Controlling for hospital, procedure, and individual characteristics, each 10% increase in the proportion of graduate nurses at a hospital was associated with 4% lower odds of death for individuals without Alzheimer’s or dementia, but 10% lower odds of death for those with such conditions.

Each 10% increase in the proportion of nurses holding a bachelor’s degree or higher was associated with 5% lower odds of failure to rescue for individuals without Alzheimer’s disease and related dementias, but 10% lower odds of failure to rescue for those with the conditions.

Lead author Elizabeth White, from the University of Pennsylvania school of nursing, said: “Patients with dementia are clinically complex and vulnerable, and nurses play a key role in monitoring and protecting these individuals from unwanted complications such as delirium and pneumonia after surgery.

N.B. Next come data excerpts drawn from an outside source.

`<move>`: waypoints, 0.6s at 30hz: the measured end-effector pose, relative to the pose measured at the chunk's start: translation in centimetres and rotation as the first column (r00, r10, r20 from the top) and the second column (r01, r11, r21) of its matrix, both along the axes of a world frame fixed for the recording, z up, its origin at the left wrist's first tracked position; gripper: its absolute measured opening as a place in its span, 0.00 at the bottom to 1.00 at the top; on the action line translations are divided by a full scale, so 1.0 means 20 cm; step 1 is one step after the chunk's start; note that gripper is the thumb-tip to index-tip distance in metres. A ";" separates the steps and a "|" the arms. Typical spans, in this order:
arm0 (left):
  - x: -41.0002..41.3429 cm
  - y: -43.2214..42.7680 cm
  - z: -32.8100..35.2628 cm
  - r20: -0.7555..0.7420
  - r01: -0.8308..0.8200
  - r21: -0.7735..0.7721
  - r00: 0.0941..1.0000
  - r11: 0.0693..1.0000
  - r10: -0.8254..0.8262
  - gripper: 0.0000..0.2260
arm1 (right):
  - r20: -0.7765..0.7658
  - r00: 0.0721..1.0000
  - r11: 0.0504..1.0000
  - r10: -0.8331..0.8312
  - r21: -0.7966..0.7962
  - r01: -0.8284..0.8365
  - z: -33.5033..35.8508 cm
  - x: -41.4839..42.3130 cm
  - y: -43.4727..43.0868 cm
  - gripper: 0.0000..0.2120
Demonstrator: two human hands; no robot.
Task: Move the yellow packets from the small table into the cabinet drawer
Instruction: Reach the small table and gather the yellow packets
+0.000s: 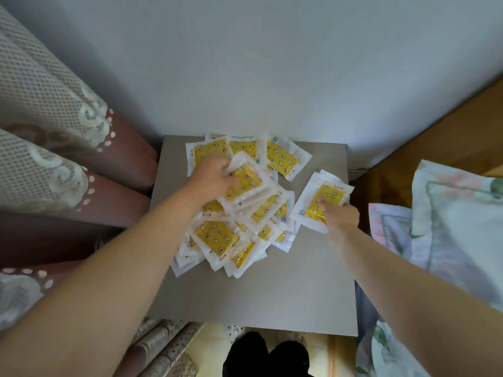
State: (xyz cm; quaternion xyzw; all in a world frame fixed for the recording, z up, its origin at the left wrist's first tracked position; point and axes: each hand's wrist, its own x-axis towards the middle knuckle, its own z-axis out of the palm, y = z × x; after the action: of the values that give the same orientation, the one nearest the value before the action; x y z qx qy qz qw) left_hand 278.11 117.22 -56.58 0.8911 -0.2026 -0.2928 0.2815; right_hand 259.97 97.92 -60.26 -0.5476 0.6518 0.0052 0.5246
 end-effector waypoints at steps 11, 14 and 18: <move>0.35 -0.04 -0.16 0.020 0.253 0.457 0.956 0.853 -0.294 0.20 | -0.117 0.993 0.999 -0.033 -0.022 0.030 -0.03 0.09 -0.01 0.20; 0.35 -0.03 -0.14 0.063 0.175 0.460 0.972 0.871 -0.228 0.09 | -0.091 0.993 0.996 -0.077 0.032 0.080 -0.02 0.09 -0.02 0.22; 0.30 0.01 -0.12 0.152 0.107 0.409 0.971 0.906 -0.183 0.10 | -0.080 0.994 0.997 -0.078 0.018 0.080 -0.03 0.08 0.00 0.21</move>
State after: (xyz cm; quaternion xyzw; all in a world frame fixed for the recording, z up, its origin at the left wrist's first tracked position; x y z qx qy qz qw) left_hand 284.12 117.39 -59.05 0.9354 -0.2304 -0.2631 0.0517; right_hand 261.57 97.86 -60.78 -0.5153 0.6931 0.0130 0.5038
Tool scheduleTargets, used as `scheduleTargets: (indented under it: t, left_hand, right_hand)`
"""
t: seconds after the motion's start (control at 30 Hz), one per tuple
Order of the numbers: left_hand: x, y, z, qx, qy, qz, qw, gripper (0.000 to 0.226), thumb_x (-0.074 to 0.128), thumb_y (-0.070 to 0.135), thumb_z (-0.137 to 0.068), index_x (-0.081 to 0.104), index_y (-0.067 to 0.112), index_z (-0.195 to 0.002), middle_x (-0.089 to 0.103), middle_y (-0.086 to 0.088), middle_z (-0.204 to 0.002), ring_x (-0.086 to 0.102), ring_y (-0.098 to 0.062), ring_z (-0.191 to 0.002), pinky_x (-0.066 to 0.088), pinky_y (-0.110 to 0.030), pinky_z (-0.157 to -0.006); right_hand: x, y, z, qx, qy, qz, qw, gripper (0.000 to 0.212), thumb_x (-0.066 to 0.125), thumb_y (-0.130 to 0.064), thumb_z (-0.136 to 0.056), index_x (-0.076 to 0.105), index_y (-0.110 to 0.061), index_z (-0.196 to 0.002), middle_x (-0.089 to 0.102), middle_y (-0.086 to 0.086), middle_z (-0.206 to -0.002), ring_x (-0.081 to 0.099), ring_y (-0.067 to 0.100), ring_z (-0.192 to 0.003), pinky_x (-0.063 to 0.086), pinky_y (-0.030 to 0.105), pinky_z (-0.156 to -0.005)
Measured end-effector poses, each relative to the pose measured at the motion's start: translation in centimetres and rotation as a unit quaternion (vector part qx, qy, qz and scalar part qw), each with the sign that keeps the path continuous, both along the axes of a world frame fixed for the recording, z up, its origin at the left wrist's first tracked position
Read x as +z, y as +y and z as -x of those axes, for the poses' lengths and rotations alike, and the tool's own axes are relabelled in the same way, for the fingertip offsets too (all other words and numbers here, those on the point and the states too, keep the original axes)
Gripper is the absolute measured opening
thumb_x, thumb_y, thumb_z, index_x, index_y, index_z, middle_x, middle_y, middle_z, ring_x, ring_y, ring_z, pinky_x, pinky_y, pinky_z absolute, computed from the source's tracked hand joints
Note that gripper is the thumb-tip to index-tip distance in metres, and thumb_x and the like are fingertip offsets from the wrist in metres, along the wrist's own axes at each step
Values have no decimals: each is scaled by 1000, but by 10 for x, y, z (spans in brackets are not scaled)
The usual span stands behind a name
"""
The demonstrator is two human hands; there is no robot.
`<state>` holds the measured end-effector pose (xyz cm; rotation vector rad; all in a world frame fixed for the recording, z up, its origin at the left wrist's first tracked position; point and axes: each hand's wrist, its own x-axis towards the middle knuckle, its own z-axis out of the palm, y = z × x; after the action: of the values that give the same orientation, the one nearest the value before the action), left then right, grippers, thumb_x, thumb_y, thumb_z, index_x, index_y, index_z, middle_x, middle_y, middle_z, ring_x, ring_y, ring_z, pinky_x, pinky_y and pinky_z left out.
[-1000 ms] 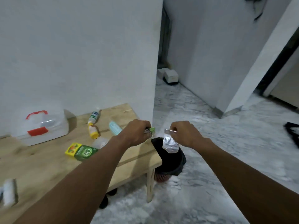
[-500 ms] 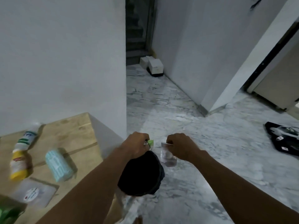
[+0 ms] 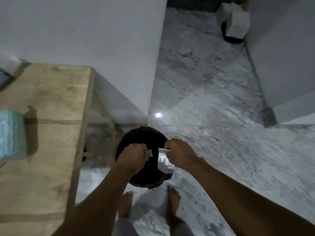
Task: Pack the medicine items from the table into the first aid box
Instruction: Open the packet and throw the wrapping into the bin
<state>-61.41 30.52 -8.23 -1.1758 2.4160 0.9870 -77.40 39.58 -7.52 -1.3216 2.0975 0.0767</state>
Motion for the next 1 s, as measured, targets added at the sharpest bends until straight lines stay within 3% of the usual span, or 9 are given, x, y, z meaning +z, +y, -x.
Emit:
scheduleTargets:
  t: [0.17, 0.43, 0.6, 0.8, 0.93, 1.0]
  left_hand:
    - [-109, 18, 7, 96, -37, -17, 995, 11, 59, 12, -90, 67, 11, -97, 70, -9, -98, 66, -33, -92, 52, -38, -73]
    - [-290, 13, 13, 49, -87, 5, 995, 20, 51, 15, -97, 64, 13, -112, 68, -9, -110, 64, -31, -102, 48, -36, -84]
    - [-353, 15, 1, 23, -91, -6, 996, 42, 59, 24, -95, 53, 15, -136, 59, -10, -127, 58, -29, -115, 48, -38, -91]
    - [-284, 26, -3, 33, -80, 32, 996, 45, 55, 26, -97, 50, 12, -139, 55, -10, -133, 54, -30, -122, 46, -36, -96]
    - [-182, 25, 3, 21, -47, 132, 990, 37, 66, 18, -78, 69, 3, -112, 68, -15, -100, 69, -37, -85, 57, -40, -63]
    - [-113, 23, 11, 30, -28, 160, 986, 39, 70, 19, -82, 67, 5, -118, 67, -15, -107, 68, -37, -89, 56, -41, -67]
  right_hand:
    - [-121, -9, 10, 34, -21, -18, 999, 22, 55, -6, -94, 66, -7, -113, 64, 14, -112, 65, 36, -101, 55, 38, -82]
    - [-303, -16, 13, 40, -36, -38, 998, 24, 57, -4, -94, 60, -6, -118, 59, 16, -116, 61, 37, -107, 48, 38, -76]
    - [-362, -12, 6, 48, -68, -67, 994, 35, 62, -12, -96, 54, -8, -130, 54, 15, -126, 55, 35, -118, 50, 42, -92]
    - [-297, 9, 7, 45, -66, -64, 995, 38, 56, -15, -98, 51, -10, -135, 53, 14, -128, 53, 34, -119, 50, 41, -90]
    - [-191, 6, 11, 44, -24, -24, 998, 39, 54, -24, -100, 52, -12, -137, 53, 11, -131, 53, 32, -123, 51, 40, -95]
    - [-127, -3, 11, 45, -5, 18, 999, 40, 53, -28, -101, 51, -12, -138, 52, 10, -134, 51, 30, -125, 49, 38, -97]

“To do this, nurses must be able to think critically, problem solve, and work well within interdisciplinary teams,” she said. “These are all competencies emphasised in bachelor degree nursing programmes.”

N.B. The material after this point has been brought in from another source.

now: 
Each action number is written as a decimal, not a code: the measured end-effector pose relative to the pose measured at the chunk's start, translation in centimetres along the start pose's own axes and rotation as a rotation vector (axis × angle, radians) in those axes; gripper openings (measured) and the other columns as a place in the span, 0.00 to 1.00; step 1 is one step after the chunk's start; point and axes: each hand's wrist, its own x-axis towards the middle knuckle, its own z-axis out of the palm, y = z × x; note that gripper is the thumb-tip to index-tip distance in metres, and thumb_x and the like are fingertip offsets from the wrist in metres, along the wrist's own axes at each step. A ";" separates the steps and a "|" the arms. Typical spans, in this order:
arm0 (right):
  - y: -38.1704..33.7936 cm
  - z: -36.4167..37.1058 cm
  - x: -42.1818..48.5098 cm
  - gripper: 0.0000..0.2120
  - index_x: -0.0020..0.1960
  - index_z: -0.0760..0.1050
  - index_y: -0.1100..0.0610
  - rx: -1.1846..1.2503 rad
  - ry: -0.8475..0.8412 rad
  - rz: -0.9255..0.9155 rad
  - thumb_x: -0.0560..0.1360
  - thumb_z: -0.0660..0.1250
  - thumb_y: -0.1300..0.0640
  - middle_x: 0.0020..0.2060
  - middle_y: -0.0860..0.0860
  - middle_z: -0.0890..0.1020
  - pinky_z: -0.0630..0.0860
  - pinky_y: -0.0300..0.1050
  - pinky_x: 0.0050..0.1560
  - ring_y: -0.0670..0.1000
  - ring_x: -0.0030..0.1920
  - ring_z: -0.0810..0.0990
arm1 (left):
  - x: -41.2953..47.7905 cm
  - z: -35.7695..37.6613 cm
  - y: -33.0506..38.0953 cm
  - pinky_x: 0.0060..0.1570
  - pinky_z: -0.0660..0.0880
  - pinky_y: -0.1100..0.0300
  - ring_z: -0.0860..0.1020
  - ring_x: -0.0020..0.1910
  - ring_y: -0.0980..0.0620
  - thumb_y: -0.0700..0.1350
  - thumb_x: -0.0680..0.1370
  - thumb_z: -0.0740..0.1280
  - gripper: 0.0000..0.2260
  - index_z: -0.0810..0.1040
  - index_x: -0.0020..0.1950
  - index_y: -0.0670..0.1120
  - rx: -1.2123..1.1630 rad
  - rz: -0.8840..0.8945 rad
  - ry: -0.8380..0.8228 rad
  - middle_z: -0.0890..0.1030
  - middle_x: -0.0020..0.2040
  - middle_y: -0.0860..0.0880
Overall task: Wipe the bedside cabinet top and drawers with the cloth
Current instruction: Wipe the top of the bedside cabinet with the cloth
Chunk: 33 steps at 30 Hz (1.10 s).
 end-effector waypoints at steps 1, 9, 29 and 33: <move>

“We are confident that the hospital measure reflects what we see on the individual units”

Elizabeth White

Ms White also explained to Nursing Times why the researchers had chosen mostly to look at the proportion of registered nurses holding bachelor degrees for the hospital overall, rather than specific units.

”The reason for this is because surgical patients are usually cared for across multiple units over the course of their stay (operating room, recovery room, ICU, medical-surgical units, etc.) so the hospital-level measure gives a better picture of the overall quality of nursing care,” she said.

She added: “We did look at the relationship between the proportion of bachelor degree nurses on some of those specific units compared to the hospital overall, and found that the measures were highly correlated so we are confident that the hospital measure reflects what we see on the individual units.”

Attacks have continued to dog nursing since it became a graduate profession during the 1960s and ultimately degree-only entry in England in 2013 – though it was preceded by the rest of the UK.

The argument has often centred around the former use of state enrolled nurses, but the debate has also been reawakened by government policy to introduce nursing associates and apprenticeships.

In January this year, nurse leaders, educators and researchers came to the defence of nursing as a degree-only entry profession, following controversial views on compassion aired in a newspaper by a surgeon.

Robert Jackson, a fellow of the Royal College of Surgeons, had claimed in the Daily Telegraph that making nursing degree-only entry had led to the “demise of the traditional hands-on compassionate nurse”.

A report from an expert group set up by the Royal College of Nursing, which was published in 2012, concluded that the move to degree-only entry to nursing was unlikely to affects nurses’ “ability or desire to care with compassion”.

It said a key theme from its review was the “need to dispel the myth” that better educated nurses are less able to care, and to promote an accurate public image of nursing education.